Nos escabullimos en el baño de arriba. Olía a incienso. Me desabrochó los pantalones y, aunque la tenía morcillona, me agarró la polla y se la metió en la boca. Logró que se pusiera dura unos segundos. Empezamos a follar hasta que se ablandó. Yo estaba muy mareado, solo quería tirarme en la cama, expulsar lo que tenía dentro.

Ansia.

Ansia.

Ansia.

—No me jodas, ¿me vas a dejar con el calentón?

La Sioux me dio un par de guantazos. Casi no los noté. Sí sentí que me agarraba la polla y me masturbaba, aunque no estaba seguro, cómo estarlo, apenas distinguía la niebla, las figuras difuminadas que parecían pulular de un modo atropellado por la habitación, igual que en mi cuarto durante aquellas madrugadas de dolor.

Los sueños como rayas.

Los sueños que dejaban de brillar a medida que descendías por las grietas profundas.

Recuerdos o mentiras, me costaba diferenciar una cosa de la otra.

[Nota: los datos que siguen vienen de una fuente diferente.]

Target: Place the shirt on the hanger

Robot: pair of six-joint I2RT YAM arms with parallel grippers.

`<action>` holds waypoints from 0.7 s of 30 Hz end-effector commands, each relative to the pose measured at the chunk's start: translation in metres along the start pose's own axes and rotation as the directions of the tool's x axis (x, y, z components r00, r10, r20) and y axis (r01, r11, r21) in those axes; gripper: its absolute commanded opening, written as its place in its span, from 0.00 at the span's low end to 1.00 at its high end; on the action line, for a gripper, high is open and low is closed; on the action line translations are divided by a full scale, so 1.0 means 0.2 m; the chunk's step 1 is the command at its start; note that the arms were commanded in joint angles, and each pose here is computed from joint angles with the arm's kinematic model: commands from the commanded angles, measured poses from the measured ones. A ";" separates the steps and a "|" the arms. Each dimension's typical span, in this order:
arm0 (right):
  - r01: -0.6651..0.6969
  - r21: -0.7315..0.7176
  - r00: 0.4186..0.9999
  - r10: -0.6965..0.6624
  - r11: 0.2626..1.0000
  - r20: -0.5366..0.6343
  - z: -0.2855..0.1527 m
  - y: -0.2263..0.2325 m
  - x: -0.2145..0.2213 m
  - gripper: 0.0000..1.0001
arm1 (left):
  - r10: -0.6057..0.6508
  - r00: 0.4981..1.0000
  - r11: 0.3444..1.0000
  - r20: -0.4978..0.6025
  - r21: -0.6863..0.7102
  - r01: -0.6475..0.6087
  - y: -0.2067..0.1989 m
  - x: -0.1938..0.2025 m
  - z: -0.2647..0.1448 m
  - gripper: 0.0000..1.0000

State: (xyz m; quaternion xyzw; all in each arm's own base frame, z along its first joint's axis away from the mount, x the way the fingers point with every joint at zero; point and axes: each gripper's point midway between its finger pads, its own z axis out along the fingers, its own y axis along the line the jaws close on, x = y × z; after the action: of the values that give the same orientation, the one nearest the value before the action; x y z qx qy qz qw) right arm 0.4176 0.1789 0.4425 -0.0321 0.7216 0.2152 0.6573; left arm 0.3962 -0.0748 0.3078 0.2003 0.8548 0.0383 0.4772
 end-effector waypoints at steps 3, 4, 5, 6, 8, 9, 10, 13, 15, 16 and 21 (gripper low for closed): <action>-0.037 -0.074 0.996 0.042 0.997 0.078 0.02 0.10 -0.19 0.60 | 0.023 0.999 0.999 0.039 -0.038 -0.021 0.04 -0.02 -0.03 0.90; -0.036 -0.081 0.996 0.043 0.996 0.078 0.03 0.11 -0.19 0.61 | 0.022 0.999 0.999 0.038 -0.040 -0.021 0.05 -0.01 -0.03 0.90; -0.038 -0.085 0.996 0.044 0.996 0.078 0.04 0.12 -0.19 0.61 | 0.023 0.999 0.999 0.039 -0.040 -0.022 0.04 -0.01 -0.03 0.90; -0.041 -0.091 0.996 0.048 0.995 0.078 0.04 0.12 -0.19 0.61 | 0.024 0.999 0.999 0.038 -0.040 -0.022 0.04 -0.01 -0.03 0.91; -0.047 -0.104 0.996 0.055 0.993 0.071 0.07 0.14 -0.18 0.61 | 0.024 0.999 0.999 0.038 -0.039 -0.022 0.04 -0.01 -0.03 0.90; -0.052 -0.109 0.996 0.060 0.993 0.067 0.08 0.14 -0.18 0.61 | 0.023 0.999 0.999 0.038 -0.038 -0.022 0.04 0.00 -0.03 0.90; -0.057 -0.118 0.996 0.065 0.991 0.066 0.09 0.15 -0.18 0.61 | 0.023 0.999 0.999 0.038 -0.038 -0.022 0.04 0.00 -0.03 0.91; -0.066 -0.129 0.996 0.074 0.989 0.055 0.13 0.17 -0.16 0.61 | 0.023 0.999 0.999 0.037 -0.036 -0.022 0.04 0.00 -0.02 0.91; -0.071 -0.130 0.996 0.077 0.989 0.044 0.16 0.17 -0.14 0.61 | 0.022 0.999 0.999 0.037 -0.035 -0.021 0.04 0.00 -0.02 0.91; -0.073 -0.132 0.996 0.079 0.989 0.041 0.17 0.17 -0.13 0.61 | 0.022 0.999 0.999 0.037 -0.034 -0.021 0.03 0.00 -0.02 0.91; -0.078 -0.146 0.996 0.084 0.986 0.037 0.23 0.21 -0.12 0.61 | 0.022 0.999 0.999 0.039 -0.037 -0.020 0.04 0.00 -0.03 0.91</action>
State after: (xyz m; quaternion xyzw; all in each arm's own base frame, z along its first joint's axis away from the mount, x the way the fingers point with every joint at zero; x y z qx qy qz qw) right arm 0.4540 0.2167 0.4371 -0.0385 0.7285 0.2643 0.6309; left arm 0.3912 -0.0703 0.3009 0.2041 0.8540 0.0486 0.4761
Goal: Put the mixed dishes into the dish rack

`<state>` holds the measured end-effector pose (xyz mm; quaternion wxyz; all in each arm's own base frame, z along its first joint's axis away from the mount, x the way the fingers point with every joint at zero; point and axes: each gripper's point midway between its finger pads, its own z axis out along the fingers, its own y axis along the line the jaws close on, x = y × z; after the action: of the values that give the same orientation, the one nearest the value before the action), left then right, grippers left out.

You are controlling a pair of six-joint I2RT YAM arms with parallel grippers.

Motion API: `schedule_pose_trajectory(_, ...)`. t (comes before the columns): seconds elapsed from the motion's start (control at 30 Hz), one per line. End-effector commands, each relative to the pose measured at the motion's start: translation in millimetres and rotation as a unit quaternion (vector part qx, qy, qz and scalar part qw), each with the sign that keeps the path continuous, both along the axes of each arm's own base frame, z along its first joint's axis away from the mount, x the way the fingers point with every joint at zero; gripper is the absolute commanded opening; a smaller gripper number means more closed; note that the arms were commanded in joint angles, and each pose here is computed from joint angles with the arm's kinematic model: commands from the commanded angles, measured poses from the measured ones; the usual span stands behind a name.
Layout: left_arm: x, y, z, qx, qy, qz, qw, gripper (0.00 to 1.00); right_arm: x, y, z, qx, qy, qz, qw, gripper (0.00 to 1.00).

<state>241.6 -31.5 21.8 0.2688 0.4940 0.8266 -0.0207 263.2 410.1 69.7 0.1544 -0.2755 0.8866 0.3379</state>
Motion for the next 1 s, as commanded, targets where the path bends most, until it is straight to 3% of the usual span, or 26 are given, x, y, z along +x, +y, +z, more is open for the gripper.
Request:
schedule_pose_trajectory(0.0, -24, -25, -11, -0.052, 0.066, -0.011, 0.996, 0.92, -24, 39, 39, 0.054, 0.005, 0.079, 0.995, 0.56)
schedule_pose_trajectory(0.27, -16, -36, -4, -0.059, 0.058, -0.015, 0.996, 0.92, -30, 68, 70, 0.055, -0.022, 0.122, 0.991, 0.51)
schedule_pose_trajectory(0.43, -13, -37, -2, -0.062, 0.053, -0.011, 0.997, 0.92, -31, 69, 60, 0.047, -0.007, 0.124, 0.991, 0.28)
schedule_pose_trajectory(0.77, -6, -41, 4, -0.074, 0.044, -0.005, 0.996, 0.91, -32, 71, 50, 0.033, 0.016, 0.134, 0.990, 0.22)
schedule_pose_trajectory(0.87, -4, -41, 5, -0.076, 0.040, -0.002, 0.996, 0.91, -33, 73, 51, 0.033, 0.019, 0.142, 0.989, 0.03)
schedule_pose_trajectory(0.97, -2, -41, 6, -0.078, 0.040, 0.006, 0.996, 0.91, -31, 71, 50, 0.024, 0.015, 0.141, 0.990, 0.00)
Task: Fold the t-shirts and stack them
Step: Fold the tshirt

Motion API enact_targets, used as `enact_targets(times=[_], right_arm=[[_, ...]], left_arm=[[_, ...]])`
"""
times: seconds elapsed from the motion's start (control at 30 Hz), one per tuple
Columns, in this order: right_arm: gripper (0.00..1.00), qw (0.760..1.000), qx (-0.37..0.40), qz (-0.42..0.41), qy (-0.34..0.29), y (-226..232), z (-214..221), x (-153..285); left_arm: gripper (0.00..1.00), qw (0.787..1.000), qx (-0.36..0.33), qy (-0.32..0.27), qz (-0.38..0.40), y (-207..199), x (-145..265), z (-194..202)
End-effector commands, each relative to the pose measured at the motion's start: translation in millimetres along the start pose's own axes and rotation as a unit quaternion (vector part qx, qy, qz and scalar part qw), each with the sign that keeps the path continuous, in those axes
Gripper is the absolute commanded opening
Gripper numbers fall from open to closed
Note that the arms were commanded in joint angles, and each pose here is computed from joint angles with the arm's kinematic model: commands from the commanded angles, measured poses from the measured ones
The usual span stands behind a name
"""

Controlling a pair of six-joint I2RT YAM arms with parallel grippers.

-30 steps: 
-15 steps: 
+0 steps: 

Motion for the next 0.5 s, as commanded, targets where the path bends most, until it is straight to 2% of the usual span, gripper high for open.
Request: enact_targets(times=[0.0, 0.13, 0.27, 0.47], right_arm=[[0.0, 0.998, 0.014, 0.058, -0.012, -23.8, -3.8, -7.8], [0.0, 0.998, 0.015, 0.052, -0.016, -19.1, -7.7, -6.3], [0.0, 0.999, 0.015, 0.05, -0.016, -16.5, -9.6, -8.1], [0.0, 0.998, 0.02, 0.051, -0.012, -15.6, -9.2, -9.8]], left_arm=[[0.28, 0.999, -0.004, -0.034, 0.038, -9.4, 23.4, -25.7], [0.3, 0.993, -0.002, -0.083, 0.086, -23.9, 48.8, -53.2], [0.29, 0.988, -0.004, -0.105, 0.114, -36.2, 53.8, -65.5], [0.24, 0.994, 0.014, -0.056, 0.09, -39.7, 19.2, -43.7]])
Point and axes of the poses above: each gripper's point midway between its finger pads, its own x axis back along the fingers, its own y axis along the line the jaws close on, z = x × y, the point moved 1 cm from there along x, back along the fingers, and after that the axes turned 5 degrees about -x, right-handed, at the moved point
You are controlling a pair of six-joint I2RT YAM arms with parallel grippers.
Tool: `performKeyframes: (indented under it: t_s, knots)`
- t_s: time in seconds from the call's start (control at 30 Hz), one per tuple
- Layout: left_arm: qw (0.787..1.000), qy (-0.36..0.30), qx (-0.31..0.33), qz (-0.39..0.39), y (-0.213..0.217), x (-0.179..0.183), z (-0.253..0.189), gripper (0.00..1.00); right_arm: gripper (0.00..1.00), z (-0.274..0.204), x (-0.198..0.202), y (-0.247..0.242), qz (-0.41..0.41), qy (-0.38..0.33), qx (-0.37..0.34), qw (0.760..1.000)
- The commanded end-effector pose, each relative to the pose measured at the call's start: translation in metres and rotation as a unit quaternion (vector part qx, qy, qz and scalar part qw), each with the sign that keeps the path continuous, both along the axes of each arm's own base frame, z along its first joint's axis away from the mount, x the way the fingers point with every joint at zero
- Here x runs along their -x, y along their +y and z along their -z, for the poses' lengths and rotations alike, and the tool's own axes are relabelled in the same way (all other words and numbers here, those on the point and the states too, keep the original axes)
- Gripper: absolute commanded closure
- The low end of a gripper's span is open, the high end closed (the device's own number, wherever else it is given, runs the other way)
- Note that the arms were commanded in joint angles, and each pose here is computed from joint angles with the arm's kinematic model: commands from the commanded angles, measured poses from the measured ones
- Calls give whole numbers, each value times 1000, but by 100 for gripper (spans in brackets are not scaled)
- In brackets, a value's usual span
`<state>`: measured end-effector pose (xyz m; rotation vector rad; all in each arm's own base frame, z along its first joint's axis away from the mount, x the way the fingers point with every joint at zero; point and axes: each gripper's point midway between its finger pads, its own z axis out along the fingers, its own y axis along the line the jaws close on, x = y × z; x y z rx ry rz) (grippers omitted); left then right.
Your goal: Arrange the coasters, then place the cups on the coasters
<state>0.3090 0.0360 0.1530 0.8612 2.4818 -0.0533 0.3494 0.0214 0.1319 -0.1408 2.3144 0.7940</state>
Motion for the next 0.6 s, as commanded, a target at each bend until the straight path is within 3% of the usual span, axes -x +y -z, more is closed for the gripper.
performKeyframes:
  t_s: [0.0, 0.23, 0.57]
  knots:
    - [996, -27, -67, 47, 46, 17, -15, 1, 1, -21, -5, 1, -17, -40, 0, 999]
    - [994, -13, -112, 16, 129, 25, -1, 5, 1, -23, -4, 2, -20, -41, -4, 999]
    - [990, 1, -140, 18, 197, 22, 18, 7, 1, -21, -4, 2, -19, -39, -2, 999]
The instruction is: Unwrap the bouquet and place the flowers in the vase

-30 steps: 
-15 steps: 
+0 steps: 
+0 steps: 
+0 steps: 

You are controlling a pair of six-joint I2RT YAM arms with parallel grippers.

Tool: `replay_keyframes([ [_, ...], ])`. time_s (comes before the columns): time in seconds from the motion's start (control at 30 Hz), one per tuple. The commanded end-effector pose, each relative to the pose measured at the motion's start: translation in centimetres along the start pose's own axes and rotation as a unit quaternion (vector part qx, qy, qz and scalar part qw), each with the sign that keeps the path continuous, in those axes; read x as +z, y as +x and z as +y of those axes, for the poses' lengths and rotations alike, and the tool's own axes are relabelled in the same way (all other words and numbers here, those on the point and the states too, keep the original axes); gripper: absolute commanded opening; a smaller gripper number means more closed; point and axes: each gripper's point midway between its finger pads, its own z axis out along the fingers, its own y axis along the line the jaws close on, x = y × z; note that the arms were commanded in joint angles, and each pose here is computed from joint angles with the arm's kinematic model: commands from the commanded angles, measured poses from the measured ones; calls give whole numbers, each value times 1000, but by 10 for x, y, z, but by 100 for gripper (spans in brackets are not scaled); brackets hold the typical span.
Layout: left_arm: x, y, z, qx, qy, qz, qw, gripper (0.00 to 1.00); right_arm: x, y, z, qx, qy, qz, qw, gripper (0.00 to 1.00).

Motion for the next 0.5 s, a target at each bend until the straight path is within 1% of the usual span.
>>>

Los gemidos, el olor, la presión, el sufrimiento, las ganas de vomitar para sentirme mejor, el terror en mitad de la noche y mi padre en la cama para arroparme, ¿o ya estaba allí?, las demás respiraciones, ¿o era la mía?, un golpe seco en el estómago, los gritos y los brazos moviéndose en un caos indescifrable, ¿dónde me encontraba?, un dolor en la mejilla, hincado de rodillas, la cara en el suelo, encogido, culebras traspasándome, entrando por los orificios, dando latigazos, perforando, reptando, la mano de mi padre en la frente, mi mano en la frente mientras con la otra me sostenía al inodoro y echaba los polizones y escuchaba la ira de Reyes y a los demás y me derrumbaba, apagándome, fuera de mí, de foco, en algún sitio protegido de los recuerdos que infectaban los pensamientos diarios.